EXERCISE INSTRUCTIONS :: Only one span of the listing below should come back. It runs from the line with "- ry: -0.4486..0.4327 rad" through the line with "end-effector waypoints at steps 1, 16", and each of its lines must be reproduced exactly.

═══

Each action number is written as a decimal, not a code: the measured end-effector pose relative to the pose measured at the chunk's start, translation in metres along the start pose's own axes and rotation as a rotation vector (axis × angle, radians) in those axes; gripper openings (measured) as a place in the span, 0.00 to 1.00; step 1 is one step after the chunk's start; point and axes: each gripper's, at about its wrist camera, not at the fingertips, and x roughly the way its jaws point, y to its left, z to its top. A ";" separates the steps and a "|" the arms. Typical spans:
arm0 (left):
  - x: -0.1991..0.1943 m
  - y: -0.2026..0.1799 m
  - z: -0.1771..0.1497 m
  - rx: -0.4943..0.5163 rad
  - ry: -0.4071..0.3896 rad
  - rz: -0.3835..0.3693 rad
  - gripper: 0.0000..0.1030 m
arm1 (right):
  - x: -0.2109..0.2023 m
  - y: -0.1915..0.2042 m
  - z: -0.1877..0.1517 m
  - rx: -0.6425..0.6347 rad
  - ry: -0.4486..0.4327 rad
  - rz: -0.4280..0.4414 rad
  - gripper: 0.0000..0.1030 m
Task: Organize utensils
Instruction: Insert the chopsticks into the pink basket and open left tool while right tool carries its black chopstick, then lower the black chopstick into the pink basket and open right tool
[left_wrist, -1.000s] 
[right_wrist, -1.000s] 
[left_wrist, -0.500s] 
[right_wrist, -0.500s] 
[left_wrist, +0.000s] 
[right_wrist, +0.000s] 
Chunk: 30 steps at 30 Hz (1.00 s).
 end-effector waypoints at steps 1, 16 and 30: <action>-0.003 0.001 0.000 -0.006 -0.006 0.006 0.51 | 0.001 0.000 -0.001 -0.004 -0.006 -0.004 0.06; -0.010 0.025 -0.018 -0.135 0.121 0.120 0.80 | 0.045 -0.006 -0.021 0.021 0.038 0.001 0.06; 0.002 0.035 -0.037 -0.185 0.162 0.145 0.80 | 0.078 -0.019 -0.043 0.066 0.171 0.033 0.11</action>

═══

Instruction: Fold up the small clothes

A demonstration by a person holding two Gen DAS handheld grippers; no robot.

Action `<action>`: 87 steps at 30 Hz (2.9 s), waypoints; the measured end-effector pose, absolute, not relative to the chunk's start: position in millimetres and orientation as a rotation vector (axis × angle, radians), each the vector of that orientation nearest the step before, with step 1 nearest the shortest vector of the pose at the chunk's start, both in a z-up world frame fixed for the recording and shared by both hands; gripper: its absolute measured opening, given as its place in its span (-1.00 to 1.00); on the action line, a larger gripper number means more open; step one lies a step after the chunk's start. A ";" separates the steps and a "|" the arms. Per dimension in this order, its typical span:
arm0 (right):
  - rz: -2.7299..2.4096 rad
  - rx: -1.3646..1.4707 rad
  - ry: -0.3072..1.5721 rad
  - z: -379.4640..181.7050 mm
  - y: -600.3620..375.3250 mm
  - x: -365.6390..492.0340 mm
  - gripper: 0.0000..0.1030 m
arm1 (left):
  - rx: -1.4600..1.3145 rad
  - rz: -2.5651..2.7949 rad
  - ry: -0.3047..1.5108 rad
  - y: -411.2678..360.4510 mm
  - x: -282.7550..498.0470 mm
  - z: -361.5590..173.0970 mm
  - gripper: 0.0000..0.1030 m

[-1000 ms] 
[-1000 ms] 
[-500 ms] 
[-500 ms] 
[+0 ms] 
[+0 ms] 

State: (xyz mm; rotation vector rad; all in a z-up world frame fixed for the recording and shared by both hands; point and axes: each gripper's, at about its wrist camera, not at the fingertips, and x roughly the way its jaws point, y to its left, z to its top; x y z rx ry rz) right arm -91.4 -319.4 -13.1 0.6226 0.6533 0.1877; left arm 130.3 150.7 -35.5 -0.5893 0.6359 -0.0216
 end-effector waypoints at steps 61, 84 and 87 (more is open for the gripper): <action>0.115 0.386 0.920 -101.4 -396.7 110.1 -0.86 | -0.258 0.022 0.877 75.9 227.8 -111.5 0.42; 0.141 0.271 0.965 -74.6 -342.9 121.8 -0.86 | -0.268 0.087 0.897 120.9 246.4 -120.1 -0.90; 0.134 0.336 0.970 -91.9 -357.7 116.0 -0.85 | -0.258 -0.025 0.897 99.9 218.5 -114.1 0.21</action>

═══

FINISHED TASK ::
  - ry: -0.4486..0.4327 rad
  - rz: -0.4280..0.4414 rad
  - gripper: 0.0000..0.1030 m
Task: Organize utensils
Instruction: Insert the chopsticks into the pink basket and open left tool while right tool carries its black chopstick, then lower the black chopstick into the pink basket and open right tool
[left_wrist, -1.000s] 
[right_wrist, -1.000s] 
[left_wrist, -0.500s] 
[right_wrist, -0.500s] 
[left_wrist, +0.000s] 
[right_wrist, +0.000s] 
Chunk: 30 steps at 30 Hz (1.00 s).
 end-effector waypoints at steps 1, 16 and 30: <action>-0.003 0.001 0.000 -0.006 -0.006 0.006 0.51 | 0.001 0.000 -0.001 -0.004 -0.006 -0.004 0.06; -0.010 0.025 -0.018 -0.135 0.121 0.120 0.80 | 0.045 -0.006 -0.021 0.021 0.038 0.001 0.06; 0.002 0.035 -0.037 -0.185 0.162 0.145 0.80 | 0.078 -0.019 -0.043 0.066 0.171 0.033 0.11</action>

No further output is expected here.